T Nation

Two Questions: Power and Cutting


Ok, so I'm 20 years old. I have been lifting for 1 year, 6"1' 200lbs or there abouts. I can give my lifts if necessary but i don't think they are relevant to the questions.

  1. For the past year of lifting i have trained with a very basic whole body workout, then i moved to 5 3 1 for the past few months. I still do a similar programme to 5 3 1 but as a sportsman I am looking at working on my power. My first question is just how should I go about this. Not really in terms of which exercises but more when I should do them. For example, after my main lift of a workout but before accessory lifts or should it be a completely separate workout. As I study sport I have been reading quite a few studies around the area recently for a lab report and have found some interesting results, such as one example which had heavy squats supersetted with some jump squats at about 30% of 1RM.

2.My second question is about cutting. I am carrying some excess body fat which i feel i need to lose some of. I know i might get quite a lot of people saying that i need to just keep bulking and lose it later, with muscle being hard to put on and fat easy to lose, but among other things i need to stay fast and fit and extra body fat isn't ideal. I've been reading T-Nation for the last year so I have read a lot about cutting, although often looked at in a body building light, I will be home from Uni for Easter for 4-5 weeks and was planning on dropping some fat during this time. My question really lies in a calorie estimate to aim for. A sports nutrition book i read recently said that 15% under maintenance level for losing fat, although trying to establish a maintenance level isn't always easy. Any one got any suggestions? Also in terms of my exercise routine, my plan was to continue weights as normal but adding interval sprints/farmers walks/other on days in between. Any thoughts or suggestions?

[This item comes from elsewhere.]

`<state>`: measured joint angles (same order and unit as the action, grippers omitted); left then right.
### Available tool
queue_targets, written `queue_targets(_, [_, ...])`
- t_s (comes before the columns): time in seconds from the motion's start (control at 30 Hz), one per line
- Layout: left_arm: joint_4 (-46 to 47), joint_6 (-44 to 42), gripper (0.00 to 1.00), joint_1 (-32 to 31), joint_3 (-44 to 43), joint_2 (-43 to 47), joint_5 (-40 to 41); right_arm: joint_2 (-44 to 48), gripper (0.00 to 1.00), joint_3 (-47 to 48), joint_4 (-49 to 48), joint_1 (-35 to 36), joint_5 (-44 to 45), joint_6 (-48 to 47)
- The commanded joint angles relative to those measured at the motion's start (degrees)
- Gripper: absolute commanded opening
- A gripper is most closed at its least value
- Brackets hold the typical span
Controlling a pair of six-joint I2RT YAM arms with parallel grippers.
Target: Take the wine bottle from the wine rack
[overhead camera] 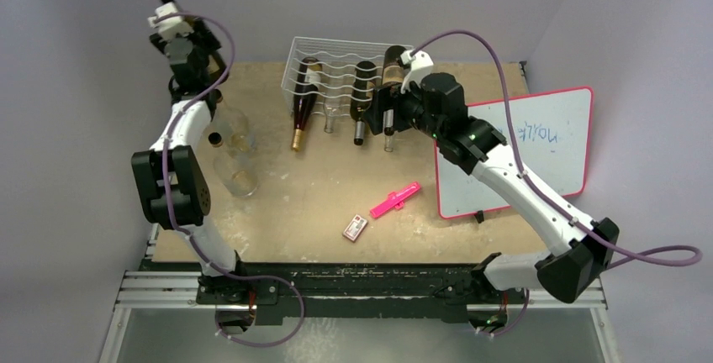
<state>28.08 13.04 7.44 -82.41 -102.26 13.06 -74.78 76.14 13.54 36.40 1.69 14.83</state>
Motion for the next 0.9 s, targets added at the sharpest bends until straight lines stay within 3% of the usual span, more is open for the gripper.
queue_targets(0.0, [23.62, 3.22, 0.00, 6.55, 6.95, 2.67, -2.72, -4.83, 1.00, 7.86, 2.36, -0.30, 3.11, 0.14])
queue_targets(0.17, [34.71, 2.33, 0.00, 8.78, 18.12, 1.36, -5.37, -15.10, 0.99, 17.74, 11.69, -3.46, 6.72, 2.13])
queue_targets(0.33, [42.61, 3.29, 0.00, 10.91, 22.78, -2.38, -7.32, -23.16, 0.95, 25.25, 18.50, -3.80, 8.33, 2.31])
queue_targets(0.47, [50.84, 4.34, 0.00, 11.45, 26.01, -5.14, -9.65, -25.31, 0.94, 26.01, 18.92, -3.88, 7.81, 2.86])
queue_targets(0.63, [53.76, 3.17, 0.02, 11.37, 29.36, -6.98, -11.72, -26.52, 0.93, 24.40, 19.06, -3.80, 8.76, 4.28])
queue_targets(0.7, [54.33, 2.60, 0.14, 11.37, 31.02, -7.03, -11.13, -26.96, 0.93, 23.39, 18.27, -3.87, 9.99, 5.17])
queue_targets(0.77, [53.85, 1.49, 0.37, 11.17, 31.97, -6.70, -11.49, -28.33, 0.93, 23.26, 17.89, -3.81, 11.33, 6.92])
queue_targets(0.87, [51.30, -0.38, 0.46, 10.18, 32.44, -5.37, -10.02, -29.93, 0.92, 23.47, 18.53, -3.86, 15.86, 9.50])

A huge message, asking for a lot, but any replies would be greatly appreciated.


It's really more a question of how you lift. If you've been reading around for a while, you've read about CT's Perfect Rep method. Use it. There's nothing better for developing raw power.

Not a big fan of supersetting squats with anything. Usually, I'm so winded after a set of heavy squats that if you asked me to do jump squats (or anything else), all you'd get is a barely audible "fuck you". Give squats everything you've got. Now, as a warmup, jump squats might have some merit. Priming your body for maximum acceleration before squatting makes some sense.

Try LBMx16 as a starting point for calories when cutting. If you're not losing weight, systematically drop it by 200Cal/per week. Make sure you keep the heavy lifting, but keep the volume at a moderate level.

I've had some luck using barbell complexes, sprints, weighted walks, and heavy bag work in addition to my regular program (I was getting up early and getting in about 30min before work).

LBMx16Cal plus the additional work will melt the fat off of damn near anybody, I think. I lost 10lbs of fat in a month (lost 15 total, gained 5 back after a week of 'refueling').


Thanks for your reply, some useful stuff there.

I have read CT's perfect rep and do try to do it with my lifts. The only thing i would say were that some of the studies i read talked about the best percentage of your 1RM for developing power were around 30ish%. They said that training with no weight will have a slight effect and that training heavy will have an effect on power at that sort of weight but 30ish% will have an effect on a larger range of 1RM if that makes sense. With this in mind should i just ramp from a low weight or do a separate power exercise afterwards.
I was also thinking of starting some Olympic lifting as i don't currently do any.


Jump squats aren't the best example for power. You're not really using 30% when you load the bar to 30%. If a 200lb man can squat 405, then 30% is 120. But if you include body weight in the equation, that would be 605 and 320, which is 52.8%.

Besides that, Force = Mass x Acceleration, and Power = Force x Time (or how long you can keep up that intensity). When you start plugging in real numbers taken from test subjects' lifting sessions, things get pretty hairy. I think this is where the real differences in athletes show up the most.

You want to be dominant in a contact sport? Be bigger and stronger than your opponents.

Ramping is almost always a good idea. You get stronger as you lift (I know that doesn't make any sense, but you'll see). I take off roughly 10% per set and start from there. So if my final set of 5x5 is 200, I'd do 120x5, 140x5, 160x5, 180x5, 200x5.

As far as the power exercise goes, if I were just using a few sets, I'd use it as a warmup before starting my ramped work sets. If I wanted to do a bunch of sets, I'd make it a completely separate session. Just remember that you're trying to develop SPEED, not fatigue. Lift it as fast as possible for a few reps (I've heard 50% for 8-10 sets of 3-5 reps).

I wouldn't advise it unless you have access to a coach who knows his shit.